Thursday, August 9, 2012

The Lesson.



I have a theory that we're all spiders. And maybe its a popular one. See, I think that all your relationships reflect, to a modest degree, your first sexual experience. That is to say that if your first experience was with someone you felt love for and were in a relationship with, then it's entirely likely you'll find that same scenario repeated in various forms throughout your life. Likewise, if it was dark, if it was yearning. If it was pretend. You'll always encounter those same threads. Perhaps we create the themes of our lives; perhaps they were written in the stars and destined to be. Or perhaps we seek them out, our unconscious...baiting the only love we've ever known, setting the snare of the same trap, and waiting, for the same catch, the same kill.

In the end, we're all just spiders. The crisscrossing of threads, the web we weave to catch, catch another.

You see then, how it's easy to know a person's history by knowing how they love. All of a sudden, you feel it, washing over you and into you, telling secrets and saying more than words ever could.
Sometimes like a tidal wave, awesome and overwhelming and too much. Much too much. Do you run from it's initial abundance? or do you take it, knowing it cannot be sustained.
Or sometimes, it's just a trickle. And while you put your mouth to the fountain, trying to catch every drop, taking the bait, perhaps you wonder, what is this love, where was it made? and who does it make me to have baited and caught such a thing?

You love in a tired way, not to say you are without energy or without passion. But in a way that says, you will leave, I dare not even hope that you won't leave. This love, tentative and withholding. Passed up from place to place. And me. My love says, you will leave, I expect you to. But maybe if I love you just enough, just a little, just right, this time you will not go.


Just two sponges, safe in the placid bottom of the sea.

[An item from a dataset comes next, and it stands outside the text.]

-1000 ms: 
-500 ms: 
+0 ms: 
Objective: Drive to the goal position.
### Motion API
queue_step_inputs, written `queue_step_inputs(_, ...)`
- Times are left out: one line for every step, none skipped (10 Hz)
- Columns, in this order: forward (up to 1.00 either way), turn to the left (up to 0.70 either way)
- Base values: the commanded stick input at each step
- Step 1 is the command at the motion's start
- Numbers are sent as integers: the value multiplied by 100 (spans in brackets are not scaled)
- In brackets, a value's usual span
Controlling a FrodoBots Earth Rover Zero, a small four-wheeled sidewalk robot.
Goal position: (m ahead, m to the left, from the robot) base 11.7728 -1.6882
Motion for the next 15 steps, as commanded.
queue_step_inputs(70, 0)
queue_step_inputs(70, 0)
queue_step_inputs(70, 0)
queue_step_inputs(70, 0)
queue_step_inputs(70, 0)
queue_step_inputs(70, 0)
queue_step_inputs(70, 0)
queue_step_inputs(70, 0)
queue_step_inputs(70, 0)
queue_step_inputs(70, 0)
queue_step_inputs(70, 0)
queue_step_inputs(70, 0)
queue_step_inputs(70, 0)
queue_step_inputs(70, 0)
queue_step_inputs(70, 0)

Anchored to the bottom, I'll leave you if you leave me.

And it's revealing, this demystifying, it lays the ugliness out in the open and you wonder how approach it, can I approach it, without failure. I look into your traps and see myself, and say, that could have been me, that could have been me. Maybe we could have been friends. Same trap, same catch. And here I am, here we are, and you say, just another lesson? This time, what is taught?
And I say, this time, I know what I did not know before. That you cannot plan an approach that knows no failure. That you must stand in the ugliness and open wide, and know that failure, that disappointment, that discontent, will come. That the very best you can do will never be enough, will never wipe this away, will never, ever, erase this ugliness, this scar, this misdeed of another.
Because it is not what you are called to do. And it is not what is required, what is asked of you, by another.

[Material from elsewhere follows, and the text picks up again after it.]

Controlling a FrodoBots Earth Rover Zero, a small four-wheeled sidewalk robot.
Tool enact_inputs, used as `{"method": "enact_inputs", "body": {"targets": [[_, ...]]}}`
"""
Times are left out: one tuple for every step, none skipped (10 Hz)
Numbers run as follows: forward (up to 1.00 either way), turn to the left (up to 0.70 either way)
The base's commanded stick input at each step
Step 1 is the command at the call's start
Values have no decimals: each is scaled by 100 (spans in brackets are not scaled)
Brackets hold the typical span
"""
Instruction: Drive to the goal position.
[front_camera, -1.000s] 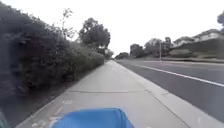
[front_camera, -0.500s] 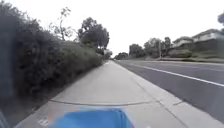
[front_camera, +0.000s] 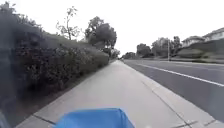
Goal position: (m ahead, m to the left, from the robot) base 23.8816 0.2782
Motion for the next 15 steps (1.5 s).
{"method": "enact_inputs", "body": {"targets": [[100,0],[100,0],[100,0],[100,0],[100,0],[100,0],[100,0],[100,0],[100,0],[100,0],[100,0],[100,0],[100,0],[100,0],[100,0]]}}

No, we are called to heal ourselves, and understand one another.

What is this lesson? Perhaps it has not yet been taught. But what am I learning? I am learning to walk through this life candid, and vulnerable, and trusting. I am learning that while a hurricane beats upon and threatens to topple anything that is barred shut and caught in it's path, its winds pass through a soul with open doors.

I can only feed my own fire, and send you warmth; perhaps let you hunker down next to it, and hope that, once its light begins to die, you find you'd like to come with me to find more wood. And if not, I'll send you warmth and watch you go, trailing thread.